Feedback will guide you from the start, and you have to remember that starting to sell quickly is ok, but the main benefit of it isn’t revenue:
- you need first clients as fast as you can because they can give you real user feedback
- be good to them (give value) and AAA – always, always ask (for feedback of course)
- take all requests and ideas into consideration
- implement the ones that repeat a lot
- if you get plenty of conflicting feedback, focus on requests that will serve your core business
And this process should be an ongoing one – it’s not just something you do at the start, users will always be the best guides for development. It’s guided us to make 3 big pivots and rebuild our whole app twice in the 2 years since we’ve entered the market.

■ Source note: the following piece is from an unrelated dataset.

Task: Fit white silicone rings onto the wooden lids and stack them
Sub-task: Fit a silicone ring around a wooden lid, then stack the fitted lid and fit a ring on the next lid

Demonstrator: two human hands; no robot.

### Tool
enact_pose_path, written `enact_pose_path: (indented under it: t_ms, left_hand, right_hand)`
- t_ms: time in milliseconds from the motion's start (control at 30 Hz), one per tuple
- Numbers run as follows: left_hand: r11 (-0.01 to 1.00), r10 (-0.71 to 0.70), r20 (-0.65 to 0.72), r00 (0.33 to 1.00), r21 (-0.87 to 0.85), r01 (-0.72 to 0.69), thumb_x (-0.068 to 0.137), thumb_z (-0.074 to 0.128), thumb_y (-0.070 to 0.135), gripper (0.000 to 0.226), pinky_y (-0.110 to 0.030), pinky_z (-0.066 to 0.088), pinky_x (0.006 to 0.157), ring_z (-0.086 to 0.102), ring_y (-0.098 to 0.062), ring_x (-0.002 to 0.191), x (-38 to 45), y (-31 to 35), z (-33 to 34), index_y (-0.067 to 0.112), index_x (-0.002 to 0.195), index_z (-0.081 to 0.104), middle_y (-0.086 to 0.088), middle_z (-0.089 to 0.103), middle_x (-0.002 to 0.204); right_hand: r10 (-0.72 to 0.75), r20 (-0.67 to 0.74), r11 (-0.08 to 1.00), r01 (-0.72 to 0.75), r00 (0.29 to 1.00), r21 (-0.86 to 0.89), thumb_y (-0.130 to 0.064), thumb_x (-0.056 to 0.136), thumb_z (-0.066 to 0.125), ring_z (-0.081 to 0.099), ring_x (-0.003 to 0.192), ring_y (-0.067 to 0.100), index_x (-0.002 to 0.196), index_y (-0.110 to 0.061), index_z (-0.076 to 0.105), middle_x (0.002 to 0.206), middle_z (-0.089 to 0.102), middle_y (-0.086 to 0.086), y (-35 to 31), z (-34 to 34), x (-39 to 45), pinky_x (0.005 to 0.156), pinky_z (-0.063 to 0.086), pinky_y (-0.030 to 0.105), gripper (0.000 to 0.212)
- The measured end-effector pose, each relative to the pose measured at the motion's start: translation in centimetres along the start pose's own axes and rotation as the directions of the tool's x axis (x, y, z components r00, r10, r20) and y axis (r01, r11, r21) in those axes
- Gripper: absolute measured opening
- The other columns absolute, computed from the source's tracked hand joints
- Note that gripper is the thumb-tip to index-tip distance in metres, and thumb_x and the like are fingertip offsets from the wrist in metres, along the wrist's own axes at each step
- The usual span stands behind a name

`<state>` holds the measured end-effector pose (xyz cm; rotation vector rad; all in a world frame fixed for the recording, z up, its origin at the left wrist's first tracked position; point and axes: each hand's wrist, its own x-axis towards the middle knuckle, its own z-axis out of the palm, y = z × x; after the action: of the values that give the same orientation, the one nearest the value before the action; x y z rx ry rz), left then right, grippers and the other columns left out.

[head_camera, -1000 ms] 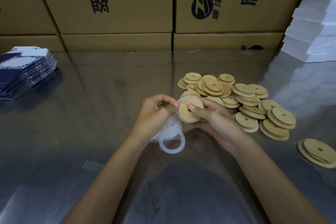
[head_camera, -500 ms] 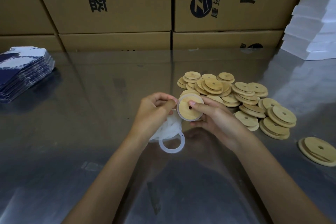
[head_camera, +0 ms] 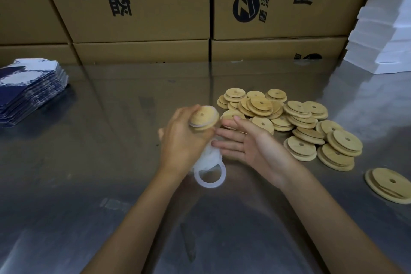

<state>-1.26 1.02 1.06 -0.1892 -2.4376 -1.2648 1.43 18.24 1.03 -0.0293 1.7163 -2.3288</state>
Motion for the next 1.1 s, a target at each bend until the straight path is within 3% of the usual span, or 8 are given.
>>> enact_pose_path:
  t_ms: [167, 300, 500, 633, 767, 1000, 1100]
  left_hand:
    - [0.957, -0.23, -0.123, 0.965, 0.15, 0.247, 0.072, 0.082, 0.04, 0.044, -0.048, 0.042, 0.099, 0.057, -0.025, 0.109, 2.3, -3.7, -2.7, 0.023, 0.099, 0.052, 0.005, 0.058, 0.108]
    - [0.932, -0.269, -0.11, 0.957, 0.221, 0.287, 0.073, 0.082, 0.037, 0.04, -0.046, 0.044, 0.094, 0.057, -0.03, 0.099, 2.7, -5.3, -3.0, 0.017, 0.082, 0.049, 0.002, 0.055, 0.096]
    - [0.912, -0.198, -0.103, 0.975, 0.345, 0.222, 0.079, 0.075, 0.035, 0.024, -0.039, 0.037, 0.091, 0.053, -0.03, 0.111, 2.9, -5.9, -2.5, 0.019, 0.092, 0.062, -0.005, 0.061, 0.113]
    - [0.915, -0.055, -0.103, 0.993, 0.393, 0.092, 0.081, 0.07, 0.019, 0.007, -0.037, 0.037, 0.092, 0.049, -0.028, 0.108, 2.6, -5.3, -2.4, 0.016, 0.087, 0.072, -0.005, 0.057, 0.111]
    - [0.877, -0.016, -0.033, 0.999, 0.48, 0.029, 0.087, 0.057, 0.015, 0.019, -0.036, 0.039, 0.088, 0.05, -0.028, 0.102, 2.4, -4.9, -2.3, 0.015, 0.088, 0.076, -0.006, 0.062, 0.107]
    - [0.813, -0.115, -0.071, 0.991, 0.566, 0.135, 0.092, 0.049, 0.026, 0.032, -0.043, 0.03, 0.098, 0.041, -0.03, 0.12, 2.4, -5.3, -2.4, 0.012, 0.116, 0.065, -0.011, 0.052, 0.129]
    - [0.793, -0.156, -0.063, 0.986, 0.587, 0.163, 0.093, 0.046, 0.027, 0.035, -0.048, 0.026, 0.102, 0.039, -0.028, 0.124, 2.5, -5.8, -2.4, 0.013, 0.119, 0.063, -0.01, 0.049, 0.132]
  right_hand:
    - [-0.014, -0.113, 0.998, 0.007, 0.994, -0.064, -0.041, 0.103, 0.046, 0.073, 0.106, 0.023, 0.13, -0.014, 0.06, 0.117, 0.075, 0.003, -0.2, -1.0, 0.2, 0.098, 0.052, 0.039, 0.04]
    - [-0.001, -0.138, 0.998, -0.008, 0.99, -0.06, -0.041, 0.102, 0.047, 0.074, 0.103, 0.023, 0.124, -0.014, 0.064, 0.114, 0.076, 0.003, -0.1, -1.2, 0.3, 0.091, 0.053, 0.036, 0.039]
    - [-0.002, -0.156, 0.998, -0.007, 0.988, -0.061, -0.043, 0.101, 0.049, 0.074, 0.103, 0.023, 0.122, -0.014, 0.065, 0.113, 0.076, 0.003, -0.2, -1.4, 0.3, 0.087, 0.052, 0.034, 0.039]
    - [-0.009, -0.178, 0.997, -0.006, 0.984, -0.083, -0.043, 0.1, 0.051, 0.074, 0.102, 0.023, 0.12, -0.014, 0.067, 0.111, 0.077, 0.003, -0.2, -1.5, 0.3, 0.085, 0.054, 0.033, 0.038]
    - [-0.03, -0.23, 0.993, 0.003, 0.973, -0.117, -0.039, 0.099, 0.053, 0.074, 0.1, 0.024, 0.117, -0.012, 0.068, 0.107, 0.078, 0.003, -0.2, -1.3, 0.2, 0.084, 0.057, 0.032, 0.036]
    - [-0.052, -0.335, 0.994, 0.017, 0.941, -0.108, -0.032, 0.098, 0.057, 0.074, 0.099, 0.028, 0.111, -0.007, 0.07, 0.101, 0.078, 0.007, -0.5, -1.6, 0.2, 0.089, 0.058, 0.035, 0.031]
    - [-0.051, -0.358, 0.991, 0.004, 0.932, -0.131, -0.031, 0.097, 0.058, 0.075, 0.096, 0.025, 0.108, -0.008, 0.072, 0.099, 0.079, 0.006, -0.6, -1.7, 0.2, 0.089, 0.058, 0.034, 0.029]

Changing your product is good
The next point I want to make is – change is good…but not always. It’s good as long as you know what helps increase your core business value:
- focus on creating and improving the main functionalities that solve your client’s problems
- neither cool design nor fancy additional features will help if core functionalities are out of whack
- cut all unnecessary weight from your product, users like simple solutions and above all solutions that do what they’re supposed to do
In the end, Minimum Sellable (or Viable) product is not a product – it’s a process of development that’s characterised by:
- short production cycles
- constant market feedback
- focus on defining and improving core functionalities
Most companies fail because their solution doesn’t respond to market needs, focusing on other things instead. The age-old rule of “KISS – Keep It Simple, Stupid!” comes to mind – in this case, keeping it simple means focusing on your users and the core functionalities they need the most.
Sales aren’t just about cash
If you plunge into development without a user feedback loop, and wait too long to put your solution in front of clients then you’re increasing the risk that all your work will be for nothing.

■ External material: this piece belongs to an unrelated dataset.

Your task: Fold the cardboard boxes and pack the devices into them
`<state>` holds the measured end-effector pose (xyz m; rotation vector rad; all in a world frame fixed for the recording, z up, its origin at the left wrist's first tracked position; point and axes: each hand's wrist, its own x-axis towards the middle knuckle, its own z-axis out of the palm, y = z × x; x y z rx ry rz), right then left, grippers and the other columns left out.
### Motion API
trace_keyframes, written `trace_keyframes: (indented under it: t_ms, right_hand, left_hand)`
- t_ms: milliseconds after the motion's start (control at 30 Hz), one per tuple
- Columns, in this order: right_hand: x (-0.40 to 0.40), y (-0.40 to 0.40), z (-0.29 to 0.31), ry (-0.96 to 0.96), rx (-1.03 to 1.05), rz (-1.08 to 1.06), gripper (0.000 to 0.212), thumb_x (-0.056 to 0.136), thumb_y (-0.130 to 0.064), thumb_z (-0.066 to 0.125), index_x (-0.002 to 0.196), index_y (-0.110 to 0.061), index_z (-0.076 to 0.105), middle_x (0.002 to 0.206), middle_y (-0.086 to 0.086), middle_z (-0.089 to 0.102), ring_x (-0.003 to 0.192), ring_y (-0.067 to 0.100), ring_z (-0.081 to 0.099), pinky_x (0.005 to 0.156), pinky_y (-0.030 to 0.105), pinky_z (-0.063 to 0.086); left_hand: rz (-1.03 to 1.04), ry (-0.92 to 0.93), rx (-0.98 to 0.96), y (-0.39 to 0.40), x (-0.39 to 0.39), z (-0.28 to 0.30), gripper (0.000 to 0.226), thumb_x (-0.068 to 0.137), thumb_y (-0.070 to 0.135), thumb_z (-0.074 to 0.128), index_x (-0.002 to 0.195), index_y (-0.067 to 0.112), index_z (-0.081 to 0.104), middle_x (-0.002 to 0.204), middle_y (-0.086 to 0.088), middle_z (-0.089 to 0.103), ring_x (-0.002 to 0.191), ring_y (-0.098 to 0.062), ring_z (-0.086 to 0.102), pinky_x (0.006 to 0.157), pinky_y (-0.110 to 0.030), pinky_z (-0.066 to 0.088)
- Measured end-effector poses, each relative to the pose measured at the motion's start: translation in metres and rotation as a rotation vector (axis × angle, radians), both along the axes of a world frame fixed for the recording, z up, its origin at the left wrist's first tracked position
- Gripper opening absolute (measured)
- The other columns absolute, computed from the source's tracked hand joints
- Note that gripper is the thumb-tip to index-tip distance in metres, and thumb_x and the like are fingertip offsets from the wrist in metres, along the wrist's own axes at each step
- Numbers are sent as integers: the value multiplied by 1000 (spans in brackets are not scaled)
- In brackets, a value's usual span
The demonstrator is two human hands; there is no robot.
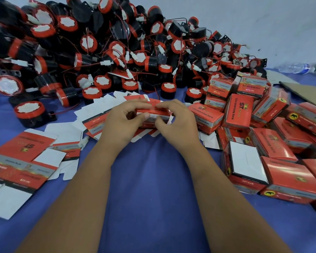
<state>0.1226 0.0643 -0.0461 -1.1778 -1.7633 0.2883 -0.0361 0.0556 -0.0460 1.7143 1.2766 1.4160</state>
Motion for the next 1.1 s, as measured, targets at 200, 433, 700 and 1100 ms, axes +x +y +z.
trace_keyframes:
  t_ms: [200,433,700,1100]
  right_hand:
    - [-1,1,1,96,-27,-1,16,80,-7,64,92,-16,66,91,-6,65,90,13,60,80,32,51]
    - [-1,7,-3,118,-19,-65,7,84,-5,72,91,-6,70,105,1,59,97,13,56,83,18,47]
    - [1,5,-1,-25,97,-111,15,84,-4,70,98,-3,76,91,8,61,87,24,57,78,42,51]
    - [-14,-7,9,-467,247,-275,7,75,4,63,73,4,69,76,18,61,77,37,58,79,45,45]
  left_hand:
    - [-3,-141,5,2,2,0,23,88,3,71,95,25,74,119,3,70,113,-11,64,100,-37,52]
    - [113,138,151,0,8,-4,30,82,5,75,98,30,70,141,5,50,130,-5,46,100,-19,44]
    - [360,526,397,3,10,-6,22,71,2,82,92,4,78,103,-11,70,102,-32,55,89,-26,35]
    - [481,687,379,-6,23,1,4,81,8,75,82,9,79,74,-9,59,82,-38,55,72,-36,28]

And that your company will wither and fail because no one needs what you have to offer. Sell as soon as you can, as you can see from our example, you don’t even need a product to start selling what it stands for. Let users tell you what you should develop, and do it after you’ve heard them out – and not based on what you assume to be true.
Because when you assume and don’t test your assumptions, you’re making an ass-out of-u-and-me, your team and the market.
The one thing your minimum viable product needs to get customers – is to be sold.